◆ **Problem description**
Using the entries that follow, give only the number of lines with the word "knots" in them.
-- Supplied material follows --
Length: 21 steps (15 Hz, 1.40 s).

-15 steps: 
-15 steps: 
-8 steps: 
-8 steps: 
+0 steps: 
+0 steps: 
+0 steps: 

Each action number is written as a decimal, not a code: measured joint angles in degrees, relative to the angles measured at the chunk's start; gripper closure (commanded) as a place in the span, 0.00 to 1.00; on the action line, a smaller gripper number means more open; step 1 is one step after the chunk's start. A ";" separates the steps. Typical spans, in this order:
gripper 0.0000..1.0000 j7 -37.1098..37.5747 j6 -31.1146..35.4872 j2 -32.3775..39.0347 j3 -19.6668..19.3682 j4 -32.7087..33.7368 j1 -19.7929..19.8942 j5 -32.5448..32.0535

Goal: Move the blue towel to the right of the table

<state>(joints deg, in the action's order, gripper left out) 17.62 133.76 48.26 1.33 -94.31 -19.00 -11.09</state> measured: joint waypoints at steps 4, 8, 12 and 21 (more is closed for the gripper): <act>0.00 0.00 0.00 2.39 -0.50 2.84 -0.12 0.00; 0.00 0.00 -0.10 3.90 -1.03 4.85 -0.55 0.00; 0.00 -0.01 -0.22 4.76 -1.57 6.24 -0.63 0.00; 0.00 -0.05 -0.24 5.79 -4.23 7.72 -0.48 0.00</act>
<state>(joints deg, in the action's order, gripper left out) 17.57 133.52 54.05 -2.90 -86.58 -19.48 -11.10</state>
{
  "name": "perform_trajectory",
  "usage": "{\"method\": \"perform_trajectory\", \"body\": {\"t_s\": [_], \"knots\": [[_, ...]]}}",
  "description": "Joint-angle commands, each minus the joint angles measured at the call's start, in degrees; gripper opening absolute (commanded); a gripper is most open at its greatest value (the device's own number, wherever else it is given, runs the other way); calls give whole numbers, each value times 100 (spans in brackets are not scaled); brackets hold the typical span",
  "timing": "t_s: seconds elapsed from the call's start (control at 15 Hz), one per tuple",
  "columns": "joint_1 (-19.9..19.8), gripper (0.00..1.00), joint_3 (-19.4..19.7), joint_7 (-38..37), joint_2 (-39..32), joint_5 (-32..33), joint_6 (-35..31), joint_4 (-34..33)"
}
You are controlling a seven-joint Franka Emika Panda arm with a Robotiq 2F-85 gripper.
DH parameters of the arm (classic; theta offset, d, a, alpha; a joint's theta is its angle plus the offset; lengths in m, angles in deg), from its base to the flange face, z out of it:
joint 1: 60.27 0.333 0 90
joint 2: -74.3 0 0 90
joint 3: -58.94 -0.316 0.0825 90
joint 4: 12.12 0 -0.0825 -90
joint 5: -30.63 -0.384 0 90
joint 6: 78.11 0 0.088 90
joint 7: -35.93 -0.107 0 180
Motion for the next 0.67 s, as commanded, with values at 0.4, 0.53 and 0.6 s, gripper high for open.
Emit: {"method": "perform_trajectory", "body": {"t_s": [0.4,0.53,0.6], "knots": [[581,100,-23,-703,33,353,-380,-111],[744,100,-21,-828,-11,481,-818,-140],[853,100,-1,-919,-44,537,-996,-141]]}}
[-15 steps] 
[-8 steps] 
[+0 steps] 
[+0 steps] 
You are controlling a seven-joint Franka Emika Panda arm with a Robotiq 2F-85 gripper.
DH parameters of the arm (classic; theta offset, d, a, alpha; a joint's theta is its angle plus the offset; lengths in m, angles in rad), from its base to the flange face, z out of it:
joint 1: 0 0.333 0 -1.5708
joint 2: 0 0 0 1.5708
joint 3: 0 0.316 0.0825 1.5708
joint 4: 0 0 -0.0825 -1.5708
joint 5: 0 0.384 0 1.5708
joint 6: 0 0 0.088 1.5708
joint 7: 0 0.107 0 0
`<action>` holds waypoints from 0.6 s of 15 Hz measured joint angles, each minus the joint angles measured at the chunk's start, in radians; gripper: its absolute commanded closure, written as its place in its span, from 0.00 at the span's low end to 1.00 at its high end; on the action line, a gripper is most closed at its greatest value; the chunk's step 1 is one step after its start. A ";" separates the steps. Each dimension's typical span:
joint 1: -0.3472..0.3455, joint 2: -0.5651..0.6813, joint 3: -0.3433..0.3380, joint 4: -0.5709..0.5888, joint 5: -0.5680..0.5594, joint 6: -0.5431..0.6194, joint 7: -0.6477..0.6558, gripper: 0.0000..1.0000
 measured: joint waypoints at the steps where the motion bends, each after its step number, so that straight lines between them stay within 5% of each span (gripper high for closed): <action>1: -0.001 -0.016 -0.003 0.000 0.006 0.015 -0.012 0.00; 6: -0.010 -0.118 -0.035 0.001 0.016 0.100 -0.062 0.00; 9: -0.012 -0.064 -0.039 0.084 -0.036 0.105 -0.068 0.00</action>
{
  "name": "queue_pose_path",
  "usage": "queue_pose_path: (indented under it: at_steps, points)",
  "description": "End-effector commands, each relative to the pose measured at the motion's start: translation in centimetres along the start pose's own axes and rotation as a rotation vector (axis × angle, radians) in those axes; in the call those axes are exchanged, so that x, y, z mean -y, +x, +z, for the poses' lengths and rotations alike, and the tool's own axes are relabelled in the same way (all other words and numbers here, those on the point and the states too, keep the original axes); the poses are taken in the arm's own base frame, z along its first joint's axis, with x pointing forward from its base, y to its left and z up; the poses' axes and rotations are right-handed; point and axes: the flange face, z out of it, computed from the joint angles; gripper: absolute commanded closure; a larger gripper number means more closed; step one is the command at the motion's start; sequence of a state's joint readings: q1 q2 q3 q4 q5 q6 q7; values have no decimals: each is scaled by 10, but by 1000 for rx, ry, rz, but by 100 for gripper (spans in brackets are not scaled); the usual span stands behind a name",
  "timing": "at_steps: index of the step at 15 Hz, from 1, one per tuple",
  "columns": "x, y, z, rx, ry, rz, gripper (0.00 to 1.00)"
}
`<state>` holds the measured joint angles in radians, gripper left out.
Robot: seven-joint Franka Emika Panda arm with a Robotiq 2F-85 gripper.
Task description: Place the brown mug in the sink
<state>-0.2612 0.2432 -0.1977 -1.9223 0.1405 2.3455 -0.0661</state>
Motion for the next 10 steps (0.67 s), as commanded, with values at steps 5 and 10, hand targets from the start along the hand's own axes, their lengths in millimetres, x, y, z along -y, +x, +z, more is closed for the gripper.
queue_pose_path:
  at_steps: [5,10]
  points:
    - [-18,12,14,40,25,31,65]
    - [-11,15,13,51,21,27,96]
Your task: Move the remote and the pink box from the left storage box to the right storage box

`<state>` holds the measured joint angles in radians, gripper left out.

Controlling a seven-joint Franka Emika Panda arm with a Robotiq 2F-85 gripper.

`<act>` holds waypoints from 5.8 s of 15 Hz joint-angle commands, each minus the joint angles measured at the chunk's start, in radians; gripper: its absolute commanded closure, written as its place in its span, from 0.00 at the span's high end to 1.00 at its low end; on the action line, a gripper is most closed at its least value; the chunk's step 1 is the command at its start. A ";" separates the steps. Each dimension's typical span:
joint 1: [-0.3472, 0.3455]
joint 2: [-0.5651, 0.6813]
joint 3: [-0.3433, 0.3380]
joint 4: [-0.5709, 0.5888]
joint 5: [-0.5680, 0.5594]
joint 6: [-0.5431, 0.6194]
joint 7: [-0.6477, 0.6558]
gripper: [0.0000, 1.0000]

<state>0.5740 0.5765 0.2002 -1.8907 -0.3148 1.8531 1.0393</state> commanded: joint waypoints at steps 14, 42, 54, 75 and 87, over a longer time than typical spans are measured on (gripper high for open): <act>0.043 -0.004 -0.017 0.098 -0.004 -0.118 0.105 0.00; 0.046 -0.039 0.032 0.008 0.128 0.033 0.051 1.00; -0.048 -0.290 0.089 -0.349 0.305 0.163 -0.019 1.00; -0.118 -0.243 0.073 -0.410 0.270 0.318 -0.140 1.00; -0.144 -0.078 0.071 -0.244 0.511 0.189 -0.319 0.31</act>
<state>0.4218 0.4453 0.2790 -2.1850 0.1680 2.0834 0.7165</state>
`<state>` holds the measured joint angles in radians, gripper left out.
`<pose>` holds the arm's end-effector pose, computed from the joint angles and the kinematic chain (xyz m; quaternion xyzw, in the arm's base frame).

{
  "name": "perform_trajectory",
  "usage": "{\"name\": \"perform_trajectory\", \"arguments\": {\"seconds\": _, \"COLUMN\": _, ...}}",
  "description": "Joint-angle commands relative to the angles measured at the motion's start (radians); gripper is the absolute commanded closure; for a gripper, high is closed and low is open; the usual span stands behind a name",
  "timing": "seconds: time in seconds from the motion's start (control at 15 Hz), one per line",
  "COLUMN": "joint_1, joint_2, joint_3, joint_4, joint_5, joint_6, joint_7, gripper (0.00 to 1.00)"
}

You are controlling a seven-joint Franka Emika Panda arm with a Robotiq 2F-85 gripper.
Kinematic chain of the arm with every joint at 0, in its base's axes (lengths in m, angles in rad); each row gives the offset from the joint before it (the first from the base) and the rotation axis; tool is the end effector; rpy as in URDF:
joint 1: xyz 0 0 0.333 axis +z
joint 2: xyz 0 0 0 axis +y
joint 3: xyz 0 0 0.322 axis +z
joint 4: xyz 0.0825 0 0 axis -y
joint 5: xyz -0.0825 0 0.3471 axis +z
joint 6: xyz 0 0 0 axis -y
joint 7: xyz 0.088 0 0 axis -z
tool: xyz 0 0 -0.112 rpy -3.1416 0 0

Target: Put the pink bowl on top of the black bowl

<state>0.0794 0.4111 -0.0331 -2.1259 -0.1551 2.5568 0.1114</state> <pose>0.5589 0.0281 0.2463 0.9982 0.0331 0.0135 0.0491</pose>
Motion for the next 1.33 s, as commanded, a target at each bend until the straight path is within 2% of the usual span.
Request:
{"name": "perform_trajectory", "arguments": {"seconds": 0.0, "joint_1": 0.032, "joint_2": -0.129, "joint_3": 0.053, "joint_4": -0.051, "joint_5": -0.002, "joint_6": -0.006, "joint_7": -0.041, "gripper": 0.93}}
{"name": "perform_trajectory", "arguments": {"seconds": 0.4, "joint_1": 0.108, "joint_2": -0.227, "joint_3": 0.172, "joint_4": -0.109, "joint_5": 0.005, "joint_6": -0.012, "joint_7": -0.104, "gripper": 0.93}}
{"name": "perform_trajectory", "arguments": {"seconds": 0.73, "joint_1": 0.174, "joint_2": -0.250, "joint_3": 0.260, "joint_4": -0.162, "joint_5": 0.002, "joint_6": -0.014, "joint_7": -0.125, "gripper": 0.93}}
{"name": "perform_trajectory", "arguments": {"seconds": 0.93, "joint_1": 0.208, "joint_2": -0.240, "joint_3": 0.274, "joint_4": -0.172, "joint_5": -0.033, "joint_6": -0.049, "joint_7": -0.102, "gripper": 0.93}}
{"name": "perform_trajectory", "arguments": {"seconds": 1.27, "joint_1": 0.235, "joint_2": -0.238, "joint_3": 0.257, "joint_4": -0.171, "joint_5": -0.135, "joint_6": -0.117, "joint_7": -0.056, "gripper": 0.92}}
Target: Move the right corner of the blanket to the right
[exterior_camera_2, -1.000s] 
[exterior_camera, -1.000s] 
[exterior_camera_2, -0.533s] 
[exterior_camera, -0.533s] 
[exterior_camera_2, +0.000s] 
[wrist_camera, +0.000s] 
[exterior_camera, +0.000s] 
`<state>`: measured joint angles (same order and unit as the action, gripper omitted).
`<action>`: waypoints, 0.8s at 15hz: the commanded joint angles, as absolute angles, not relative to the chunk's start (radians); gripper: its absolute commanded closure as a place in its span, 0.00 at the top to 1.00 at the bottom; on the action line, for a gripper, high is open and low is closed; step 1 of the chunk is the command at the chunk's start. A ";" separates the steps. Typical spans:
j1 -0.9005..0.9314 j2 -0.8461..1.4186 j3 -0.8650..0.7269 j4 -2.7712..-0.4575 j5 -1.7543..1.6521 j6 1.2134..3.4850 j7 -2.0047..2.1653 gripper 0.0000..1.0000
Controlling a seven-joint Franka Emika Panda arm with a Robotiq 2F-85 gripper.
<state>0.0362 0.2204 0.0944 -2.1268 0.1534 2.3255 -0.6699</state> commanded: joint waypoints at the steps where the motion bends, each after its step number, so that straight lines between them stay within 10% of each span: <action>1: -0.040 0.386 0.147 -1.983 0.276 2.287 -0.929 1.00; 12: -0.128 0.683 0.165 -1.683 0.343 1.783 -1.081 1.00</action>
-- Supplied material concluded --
◆ **The completed task**
2